3. If possible, it can be helpful to consider the degrees of freedom, and number of
constraints, as discussed in class. However, this is easier to evaluate for some
classifiers than for others; and yet for others, such as SVM, it doesn’t directly
apply.
4. If using Python, consider using a util.py file for your import statements, then
import util in each of your code files.
Baselines
1. For your baseline system, use Naïve Bayes.
2. Also, make a note (in your report) of what accuracy a random classifier would
achieve (i.e., a classifier that outputs class labels without looking at the inputs; if
percent representation of each class is equal, then the random classifier will
randomly pick a class label (e.g., role a die if a 6-class problem) and output it). If
your trained system doesn’t do significantly better, then it hasn’t learned anything.
Grading criteria
Please note that your project will not be graded like a homework assignment. There
is no set of problems with pre-defined completion points, and for many aspects of
your project there is no one correct answer. The project is open-ended, and the work
you do is largely up to you. You will be graded on the following aspects:
• Workload (effort in comparison with required elements, additional work
beyond the required minimum);
• Difficulty of the problem (Hand Postures is more difficult than Indoor
Wireless Localization; but either can be made more difficult by adding to it).
• Approach (soundness and quality of work);
• Performance of final system (as measured by stated performance metrics);
• Analysis (understanding and interpretation);
• Final report write-up (clarity, completeness, conciseness).

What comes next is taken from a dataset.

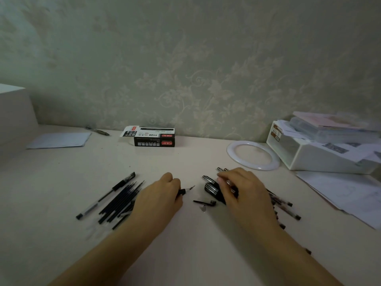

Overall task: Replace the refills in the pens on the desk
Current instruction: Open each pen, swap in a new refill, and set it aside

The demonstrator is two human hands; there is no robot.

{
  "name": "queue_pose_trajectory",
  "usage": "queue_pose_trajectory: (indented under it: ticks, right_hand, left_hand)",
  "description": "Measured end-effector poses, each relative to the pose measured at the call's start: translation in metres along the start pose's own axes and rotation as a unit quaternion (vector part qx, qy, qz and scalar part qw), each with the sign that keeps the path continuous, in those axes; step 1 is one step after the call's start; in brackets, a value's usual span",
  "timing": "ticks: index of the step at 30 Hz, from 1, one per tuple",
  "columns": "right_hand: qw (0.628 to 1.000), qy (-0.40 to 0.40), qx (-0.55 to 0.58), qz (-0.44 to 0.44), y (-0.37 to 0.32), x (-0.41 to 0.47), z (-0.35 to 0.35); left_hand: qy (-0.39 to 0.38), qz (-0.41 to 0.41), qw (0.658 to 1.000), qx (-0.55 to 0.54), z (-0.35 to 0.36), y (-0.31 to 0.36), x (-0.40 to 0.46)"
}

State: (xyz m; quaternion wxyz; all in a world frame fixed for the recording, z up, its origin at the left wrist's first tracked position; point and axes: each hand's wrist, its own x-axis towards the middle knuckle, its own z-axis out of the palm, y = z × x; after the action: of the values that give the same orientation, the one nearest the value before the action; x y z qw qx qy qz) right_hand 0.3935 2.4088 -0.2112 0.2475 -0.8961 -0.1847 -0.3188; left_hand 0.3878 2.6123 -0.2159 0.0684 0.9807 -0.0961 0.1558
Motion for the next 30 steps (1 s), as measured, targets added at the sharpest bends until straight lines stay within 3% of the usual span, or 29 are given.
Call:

In each category above, you will get a score, and the weighted sum of scores will be
your total project score.

For team projects, both members of a team will typically get the same score, but in
some cases the score can vary among team members (depending on quantity and
quality of each team member’s effort).
p. 5 of 5
Final report
In your final report you will describe the work that you have done, including the
problem statement, your approach, your results, and your interpretation and
understanding.
Note that where you describe the work of others, or include information taken
from elsewhere, it must be cited and referenced as such; similarly, any code that
is taken from elsewhere must be cited in comments in your code file.
Instructions for citing and referencing will be included with the final report
instructions. Plagiarism (copying information from elsewhere without crediting the
source) of text, figures, or code will cause substantial penalty.
For team projects, each team will submit one final report; the final report must also
describe which tasks were done by which team member.
You will submit one pdf of your (or your team’s) report, one pdf of all code, and a
zip file with all your code as you ran it.
Please note that your report should include all relevant information that will allow us
to understand what you did and evaluate your work. Information that is in your code
but not in your report might be missed. The purpose of turning in your code is so
that we can check various other things (e.g., random checks for proper dataset usage,
checking for plagiarism, verifying what you coded yourself (as stated in the report),
and running the code when needed to check your reported results).
More detailed guidelines for the written report will be posted later.